> How to complete this task
The data below must be copied in full and without any change.

> Dataset extract
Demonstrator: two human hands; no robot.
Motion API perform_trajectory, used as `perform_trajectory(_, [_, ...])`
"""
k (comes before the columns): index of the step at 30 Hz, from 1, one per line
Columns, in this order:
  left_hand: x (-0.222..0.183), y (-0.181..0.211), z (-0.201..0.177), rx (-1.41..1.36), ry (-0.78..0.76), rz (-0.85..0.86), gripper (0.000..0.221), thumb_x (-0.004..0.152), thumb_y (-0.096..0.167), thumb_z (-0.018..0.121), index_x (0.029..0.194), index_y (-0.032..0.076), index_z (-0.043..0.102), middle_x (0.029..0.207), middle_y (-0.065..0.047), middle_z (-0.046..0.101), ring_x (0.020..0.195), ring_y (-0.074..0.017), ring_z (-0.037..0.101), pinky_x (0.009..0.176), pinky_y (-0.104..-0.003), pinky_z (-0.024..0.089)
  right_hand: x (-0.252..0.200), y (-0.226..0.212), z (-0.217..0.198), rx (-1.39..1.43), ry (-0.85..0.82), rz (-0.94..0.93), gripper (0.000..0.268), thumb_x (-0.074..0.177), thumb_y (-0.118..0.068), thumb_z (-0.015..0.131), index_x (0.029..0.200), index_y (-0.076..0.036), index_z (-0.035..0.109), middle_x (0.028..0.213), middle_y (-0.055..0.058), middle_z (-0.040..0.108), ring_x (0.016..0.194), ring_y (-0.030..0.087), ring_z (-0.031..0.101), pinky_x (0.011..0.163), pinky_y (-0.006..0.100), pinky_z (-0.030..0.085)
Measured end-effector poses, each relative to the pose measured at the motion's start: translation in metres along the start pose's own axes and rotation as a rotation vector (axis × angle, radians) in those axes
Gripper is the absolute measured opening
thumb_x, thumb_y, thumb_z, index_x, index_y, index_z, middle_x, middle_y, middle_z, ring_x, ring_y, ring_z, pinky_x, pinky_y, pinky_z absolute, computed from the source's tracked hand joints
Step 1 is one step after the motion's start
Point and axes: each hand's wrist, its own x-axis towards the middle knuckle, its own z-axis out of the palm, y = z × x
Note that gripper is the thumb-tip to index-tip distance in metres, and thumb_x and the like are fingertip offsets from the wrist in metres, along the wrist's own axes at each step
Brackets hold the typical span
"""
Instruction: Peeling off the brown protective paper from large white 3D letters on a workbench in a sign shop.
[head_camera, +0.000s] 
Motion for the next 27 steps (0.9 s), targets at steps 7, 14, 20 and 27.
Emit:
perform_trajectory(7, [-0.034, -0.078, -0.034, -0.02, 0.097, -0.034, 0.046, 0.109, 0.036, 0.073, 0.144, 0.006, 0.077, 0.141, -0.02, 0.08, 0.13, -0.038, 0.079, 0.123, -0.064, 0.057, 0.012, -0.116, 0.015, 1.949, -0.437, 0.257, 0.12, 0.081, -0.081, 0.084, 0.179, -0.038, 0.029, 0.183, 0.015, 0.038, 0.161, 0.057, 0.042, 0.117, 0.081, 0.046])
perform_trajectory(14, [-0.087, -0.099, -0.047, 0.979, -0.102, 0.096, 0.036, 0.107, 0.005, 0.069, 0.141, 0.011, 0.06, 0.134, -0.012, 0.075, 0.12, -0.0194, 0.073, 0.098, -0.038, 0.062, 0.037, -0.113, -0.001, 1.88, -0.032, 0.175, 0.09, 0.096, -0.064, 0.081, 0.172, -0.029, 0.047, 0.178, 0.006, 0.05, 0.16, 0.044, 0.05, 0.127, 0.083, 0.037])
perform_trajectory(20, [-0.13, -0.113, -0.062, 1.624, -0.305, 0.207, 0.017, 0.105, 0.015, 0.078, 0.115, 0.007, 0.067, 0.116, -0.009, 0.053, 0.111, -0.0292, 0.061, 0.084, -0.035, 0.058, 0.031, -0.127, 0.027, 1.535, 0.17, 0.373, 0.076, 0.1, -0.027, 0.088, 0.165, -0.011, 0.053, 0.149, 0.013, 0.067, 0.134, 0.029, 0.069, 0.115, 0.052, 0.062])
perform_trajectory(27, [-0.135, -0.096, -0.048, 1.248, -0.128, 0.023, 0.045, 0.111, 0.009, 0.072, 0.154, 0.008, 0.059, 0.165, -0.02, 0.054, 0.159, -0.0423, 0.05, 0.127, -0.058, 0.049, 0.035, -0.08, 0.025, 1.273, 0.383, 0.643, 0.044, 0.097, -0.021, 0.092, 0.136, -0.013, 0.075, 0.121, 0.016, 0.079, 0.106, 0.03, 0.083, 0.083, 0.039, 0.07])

> Finished exercise
Demonstrator: two human hands; no robot.
Motion API perform_trajectory, used as `perform_trajectory(_, [_, ...])`
"""
k (comes before the columns): index of the step at 30 Hz, from 1, one per line
Columns, in this order:
  left_hand: x (-0.222..0.183), y (-0.181..0.211), z (-0.201..0.177), rx (-1.41..1.36), ry (-0.78..0.76), rz (-0.85..0.86), gripper (0.000..0.221), thumb_x (-0.004..0.152), thumb_y (-0.096..0.167), thumb_z (-0.018..0.121), index_x (0.029..0.194), index_y (-0.032..0.076), index_z (-0.043..0.102), middle_x (0.029..0.207), middle_y (-0.065..0.047), middle_z (-0.046..0.101), ring_x (0.020..0.195), ring_y (-0.074..0.017), ring_z (-0.037..0.101), pinky_x (0.009..0.176), pinky_y (-0.104..-0.003), pinky_z (-0.024..0.089)
  right_hand: x (-0.252..0.200), y (-0.226..0.212), z (-0.217..0.198), rx (-1.39..1.43), ry (-0.85..0.82), rz (-0.94..0.93), gripper (0.000..0.268), thumb_x (-0.074..0.177), thumb_y (-0.118..0.068), thumb_z (-0.015..0.131), index_x (0.029..0.200), index_y (-0.076..0.036), index_z (-0.035..0.109), middle_x (0.028..0.213), middle_y (-0.055..0.058), middle_z (-0.040..0.108), ring_x (0.016..0.194), ring_y (-0.030..0.087), ring_z (-0.031..0.101), pinky_x (0.011..0.163), pinky_y (-0.006..0.100), pinky_z (-0.030..0.085)
Measured end-effector poses, each relative to the pose measured at the motion's start: translation in metres along the start pose's own axes and rotation as a rotation vector (axis × angle, radians) in those axes
Gripper is the absolute measured opening
thumb_x, thumb_y, thumb_z, index_x, index_y, index_z, middle_x, middle_y, middle_z, ring_x, ring_y, ring_z, pinky_x, pinky_y, pinky_z absolute, computed from the source's tracked hand joints
Step 1 is one step after the motion's start
Point and axes: each hand's wrist, its own x-axis towards the middle knuckle, its own z-axis out of the palm, y = z × x
Note that gripper is the thumb-tip to index-tip distance in metres, and thumb_x and the like are fingertip offsets from the wrist in metres, along the wrist's own axes at each step
Brackets hold the typical span
"""
Instruction: Peeling off the brown protective paper from large white 3D letters on a workbench in a sign shop.
[head_camera, +0.000s] 
Motion for the next 27 steps (0.9 s), targets at steps 7, 14, 20 and 27.
Emit:
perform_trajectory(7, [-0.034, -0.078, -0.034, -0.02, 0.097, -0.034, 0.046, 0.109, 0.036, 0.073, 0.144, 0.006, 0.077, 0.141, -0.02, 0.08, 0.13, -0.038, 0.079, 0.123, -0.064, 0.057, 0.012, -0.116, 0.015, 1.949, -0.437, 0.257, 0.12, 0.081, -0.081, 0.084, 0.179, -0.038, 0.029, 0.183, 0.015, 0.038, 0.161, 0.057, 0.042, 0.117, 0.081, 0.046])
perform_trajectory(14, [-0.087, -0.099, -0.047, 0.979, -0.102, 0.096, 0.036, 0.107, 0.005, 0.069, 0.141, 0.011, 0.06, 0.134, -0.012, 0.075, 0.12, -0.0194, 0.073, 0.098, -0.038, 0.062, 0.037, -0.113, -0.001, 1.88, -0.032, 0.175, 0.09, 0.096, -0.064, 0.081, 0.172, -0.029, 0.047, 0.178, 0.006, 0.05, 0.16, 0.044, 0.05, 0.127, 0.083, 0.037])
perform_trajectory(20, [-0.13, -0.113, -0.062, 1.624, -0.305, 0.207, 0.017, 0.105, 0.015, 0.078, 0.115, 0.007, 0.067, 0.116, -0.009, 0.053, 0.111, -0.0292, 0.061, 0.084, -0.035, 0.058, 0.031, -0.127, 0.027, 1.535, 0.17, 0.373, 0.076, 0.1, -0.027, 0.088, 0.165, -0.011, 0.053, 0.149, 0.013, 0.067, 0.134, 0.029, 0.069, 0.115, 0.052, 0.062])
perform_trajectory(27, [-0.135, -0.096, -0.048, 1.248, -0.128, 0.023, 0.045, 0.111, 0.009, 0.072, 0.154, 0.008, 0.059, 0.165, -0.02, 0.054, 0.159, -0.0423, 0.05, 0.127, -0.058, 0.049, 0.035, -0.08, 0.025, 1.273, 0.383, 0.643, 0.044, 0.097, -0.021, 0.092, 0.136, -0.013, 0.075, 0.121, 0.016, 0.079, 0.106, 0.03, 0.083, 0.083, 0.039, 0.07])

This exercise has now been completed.